(Record excerpts)
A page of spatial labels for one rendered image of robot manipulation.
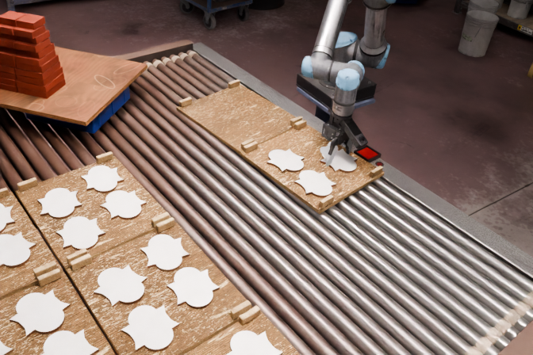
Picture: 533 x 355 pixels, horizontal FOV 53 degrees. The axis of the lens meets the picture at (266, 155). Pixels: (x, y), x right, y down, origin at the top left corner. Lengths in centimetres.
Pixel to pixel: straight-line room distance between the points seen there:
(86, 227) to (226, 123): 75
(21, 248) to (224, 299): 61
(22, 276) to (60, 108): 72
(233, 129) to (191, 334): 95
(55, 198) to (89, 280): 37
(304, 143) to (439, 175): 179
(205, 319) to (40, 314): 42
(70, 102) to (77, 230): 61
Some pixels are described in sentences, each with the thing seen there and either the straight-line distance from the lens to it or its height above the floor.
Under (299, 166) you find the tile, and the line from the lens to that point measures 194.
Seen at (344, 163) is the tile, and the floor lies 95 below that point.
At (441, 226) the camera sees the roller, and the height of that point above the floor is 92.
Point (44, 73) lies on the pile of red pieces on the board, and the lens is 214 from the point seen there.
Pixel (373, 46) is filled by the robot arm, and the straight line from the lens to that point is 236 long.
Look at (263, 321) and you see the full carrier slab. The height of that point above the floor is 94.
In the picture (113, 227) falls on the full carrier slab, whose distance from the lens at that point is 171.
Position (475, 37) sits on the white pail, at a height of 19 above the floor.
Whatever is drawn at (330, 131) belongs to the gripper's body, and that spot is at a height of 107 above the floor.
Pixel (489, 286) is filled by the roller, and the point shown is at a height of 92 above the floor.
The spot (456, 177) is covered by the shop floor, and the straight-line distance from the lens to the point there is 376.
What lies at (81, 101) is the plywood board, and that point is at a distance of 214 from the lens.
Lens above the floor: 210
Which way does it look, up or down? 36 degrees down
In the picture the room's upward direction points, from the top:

(What you have to do)
Take the listing above and restate it word for word, without its pictures.

(The completed task)
A page of spatial labels for one rendered image of robot manipulation.
Picture: 533 x 355 pixels, horizontal FOV 53 degrees. The axis of the lens meets the picture at (266, 155). Pixels: (x, y), x right, y down, origin at the top left corner. Lengths in centimetres.
Pixel to pixel: straight-line room distance between the points seen there:
(86, 227) to (226, 123): 75
(21, 248) to (224, 299): 61
(22, 276) to (60, 108): 72
(233, 129) to (191, 334): 95
(55, 198) to (89, 280): 37
(304, 143) to (439, 175): 179
(205, 319) to (40, 314): 42
(70, 102) to (77, 230): 61
Some pixels are described in sentences, each with the thing seen there and either the straight-line distance from the lens to it or its height above the floor.
Under (299, 166) you find the tile, and the line from the lens to that point measures 194.
Seen at (344, 163) is the tile, and the floor lies 95 below that point.
At (441, 226) the camera sees the roller, and the height of that point above the floor is 92.
Point (44, 73) lies on the pile of red pieces on the board, and the lens is 214 from the point seen there.
Pixel (373, 46) is filled by the robot arm, and the straight line from the lens to that point is 236 long.
Look at (263, 321) and you see the full carrier slab. The height of that point above the floor is 94.
In the picture (113, 227) falls on the full carrier slab, whose distance from the lens at that point is 171.
Position (475, 37) sits on the white pail, at a height of 19 above the floor.
Whatever is drawn at (330, 131) belongs to the gripper's body, and that spot is at a height of 107 above the floor.
Pixel (489, 286) is filled by the roller, and the point shown is at a height of 92 above the floor.
The spot (456, 177) is covered by the shop floor, and the straight-line distance from the lens to the point there is 376.
What lies at (81, 101) is the plywood board, and that point is at a distance of 214 from the lens.
Lens above the floor: 210
Which way does it look, up or down? 36 degrees down
In the picture the room's upward direction points, from the top:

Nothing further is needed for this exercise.